I mixed this with molasses and honey (ran out of molasses  ) and made balls by scooping out a generous Tablespoon and dividing it into three balls for each goat.  I rolled the balls in slippery elm powder and fed them each three balls a half hour before they got their grain.  I do this for three days straight.  If anyone is low FAMACHA-wise, they get it twice a day for three days and the red cell regimen.  

I tried skipping the slippery elm powder step last time when I couldn't find my bag of it and one doe refused to touch it.  I tried rolling hers in cornmeal and it worked for one dose.  Then I had to search for the slippery elm.....since it is tree bark, they just can't resist it.

I collected, dried, and powdered the walnut hulls from our black walnut trees.  I pick them green with an apple picking pole and remove the hulls by smashing them between two bricks.  I line my dehydrator trays with wax paper and break the hulls into small pieces and dry them, then powder them in the food processor.  Stored in a canning jar, it keeps quite well.  Smells lovely while drying.  Stains like crazy....wear OLD clothes!  It stained my hands through a double layer of rubber gloves!


----------



## Ms. Research (Aug 28, 2011)

freemotion said:
			
		

> kstaven said:
> 
> 
> 
> ...


Freemotion:  How long have you been using this method of oral wormer? Amazing that you can make it yourself.   Sorry City Girl mentality shining thru.   I know you've probably posted your success rate in other threads (battling nasty worms or keeping them at bay) but am curious.  I' ve read a little about your Herbal vs Chemical but still working on rapping my head around caring for livestock.  Have never experienced that.  As I stated above, think injections are faster but will to learn about herbal remedies.


----------



## Roll farms (Aug 28, 2011)

I use injectable, but for the most part I give it orally.  I've had better success treating lung worm w/ it injected, about equal results for mites by injecting or orally, but it works better on other worms given orally, in our experience here.
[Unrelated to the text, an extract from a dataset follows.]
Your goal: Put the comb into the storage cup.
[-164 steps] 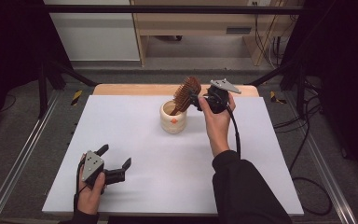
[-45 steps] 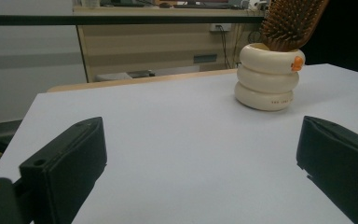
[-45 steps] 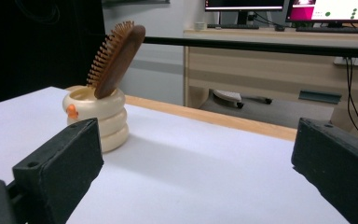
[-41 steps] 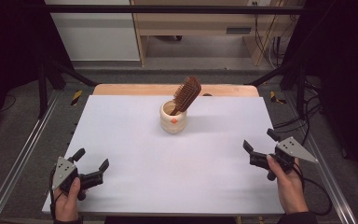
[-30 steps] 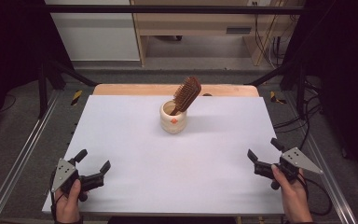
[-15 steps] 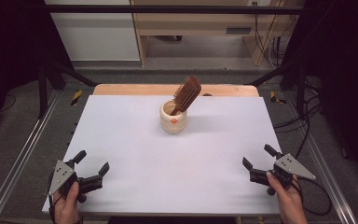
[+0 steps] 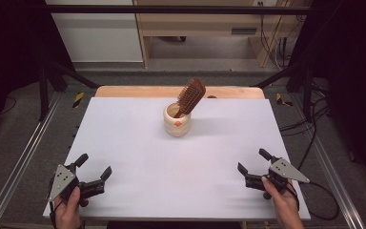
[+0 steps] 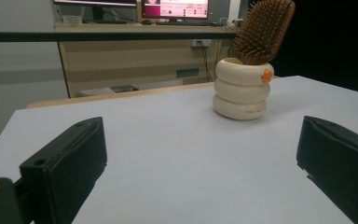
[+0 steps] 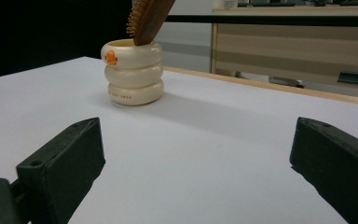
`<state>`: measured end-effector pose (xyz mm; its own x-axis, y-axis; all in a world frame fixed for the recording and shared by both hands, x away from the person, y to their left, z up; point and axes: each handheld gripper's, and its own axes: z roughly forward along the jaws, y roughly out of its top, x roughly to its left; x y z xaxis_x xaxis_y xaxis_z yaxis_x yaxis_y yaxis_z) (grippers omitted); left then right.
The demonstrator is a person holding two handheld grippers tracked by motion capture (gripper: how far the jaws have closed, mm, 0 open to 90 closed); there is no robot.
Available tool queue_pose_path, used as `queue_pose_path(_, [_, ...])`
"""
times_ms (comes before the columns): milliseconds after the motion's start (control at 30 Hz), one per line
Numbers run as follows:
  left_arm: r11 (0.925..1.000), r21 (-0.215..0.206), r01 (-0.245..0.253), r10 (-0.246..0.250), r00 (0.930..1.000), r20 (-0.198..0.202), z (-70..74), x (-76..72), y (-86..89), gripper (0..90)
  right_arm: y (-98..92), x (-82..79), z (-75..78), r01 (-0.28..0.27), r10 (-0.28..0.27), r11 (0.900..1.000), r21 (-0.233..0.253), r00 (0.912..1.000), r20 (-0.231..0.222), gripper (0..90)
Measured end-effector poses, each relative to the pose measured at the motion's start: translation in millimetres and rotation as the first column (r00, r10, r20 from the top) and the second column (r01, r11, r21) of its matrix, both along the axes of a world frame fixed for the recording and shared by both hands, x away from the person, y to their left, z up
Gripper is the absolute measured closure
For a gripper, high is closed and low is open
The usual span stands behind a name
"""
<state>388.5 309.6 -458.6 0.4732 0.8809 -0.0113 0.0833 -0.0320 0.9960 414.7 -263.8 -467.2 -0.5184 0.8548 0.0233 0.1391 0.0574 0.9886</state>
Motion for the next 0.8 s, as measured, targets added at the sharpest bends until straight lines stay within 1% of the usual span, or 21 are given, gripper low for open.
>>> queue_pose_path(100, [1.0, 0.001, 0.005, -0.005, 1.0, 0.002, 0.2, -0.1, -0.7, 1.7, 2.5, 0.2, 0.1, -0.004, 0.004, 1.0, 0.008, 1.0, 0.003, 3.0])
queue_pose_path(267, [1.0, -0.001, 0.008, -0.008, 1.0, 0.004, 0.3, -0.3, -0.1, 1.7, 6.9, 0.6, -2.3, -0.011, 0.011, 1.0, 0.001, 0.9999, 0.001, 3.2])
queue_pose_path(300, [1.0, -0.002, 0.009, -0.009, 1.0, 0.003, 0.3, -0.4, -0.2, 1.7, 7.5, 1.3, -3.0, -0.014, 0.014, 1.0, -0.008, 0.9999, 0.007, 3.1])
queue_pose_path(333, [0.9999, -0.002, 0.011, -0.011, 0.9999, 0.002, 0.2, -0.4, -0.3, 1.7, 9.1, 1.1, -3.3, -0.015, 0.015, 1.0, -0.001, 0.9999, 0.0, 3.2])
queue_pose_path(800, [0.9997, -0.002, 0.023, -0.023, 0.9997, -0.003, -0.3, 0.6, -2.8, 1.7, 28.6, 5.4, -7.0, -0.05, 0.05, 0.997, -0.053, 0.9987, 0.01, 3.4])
Other than folks' experience posted at BYH, I know nothing about using the pour on as a drench.  I've just never read anything 'good' about giving it orally from any of the university studies, I've seen the MSDS for both ivo and cydectin pour-on, and if I can save more $ by buying the injectable (higher concentration of active ingredient = you give them less that way) then that's just more reason to buy the injectable, for me.  

BUT...I'm a firm believer in to each their own, whatever works for you, etc. etc... 
I also believe that you have to be open to new things and keep learning...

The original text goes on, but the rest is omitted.